Makes  8 to 10 servings
Preparation and cooking time: 1 1/2 hours


2 cans coconut cream (400ml)
1 can coconut milk (400ml)
¾ cup kamote, sliced
1 cup saba, sliced
½ cup langka (sweetened in bottled)
½ cup ube halaya
2 ½ cups glutinous rice flour
1 cup panutsa


1. In a pan over medium heat, place coconut cream and coconut milk and bring to a light simmer. Add kamote slices and boil until extremely tender. Take kamote out and set aside. Repeat for saba and langka.
2. Set aside half of the coconut cream-milk mixture.
3. For the other half of the coconut cream-milk mixture, add panutsa and a bit of latik and bring to a boil. Simmer and reduce into a thick caramel-like sauce. Set aside.

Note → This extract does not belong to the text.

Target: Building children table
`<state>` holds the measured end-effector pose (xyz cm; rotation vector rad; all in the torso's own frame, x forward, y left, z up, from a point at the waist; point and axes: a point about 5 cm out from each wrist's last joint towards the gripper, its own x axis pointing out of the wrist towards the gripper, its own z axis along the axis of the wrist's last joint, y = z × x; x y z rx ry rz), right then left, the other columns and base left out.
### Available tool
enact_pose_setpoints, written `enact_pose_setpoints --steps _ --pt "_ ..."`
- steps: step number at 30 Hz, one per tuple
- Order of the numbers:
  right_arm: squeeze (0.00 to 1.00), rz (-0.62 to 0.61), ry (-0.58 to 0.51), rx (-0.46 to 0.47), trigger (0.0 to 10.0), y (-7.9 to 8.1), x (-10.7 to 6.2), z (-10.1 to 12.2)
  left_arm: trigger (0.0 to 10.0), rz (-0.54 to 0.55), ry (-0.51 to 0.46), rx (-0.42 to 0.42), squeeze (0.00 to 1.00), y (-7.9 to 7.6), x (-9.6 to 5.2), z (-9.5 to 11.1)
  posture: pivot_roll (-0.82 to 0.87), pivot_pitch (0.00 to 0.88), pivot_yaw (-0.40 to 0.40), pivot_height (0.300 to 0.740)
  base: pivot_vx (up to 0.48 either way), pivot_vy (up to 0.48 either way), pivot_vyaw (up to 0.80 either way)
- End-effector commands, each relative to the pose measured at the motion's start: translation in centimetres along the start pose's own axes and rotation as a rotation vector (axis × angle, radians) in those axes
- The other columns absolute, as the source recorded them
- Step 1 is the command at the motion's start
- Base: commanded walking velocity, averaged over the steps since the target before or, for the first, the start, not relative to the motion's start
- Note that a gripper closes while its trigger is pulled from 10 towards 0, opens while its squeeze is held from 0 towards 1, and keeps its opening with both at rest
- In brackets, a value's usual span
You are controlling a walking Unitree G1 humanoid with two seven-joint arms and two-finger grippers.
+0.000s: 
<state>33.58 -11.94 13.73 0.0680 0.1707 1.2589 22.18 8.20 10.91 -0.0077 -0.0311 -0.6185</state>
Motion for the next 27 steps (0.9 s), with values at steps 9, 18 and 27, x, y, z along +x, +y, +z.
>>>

4. Mash the kamote, saba, and langka into a fine paste.
5. Divide flour into 4 bowls. Add about 1/3 cup water in each. Mash kamote in the first, mash saba in the second, and mash langka in the third. Add ube halaya into the fourth. Mix until each turn into a smooth dough.
6. Form small balls the size of ping pong balls out of each dough.
7. Bring a pot of water to a boil and add your dough balls. Let them cook for 1 to 2 minutes until they rise to the surface, then remove and cool them in an ice water bath for 5 minutes. Remove and dry. Skewer the different color balls onto sticks.
8. Serve with the two different coconut cream-milk mixes and latik.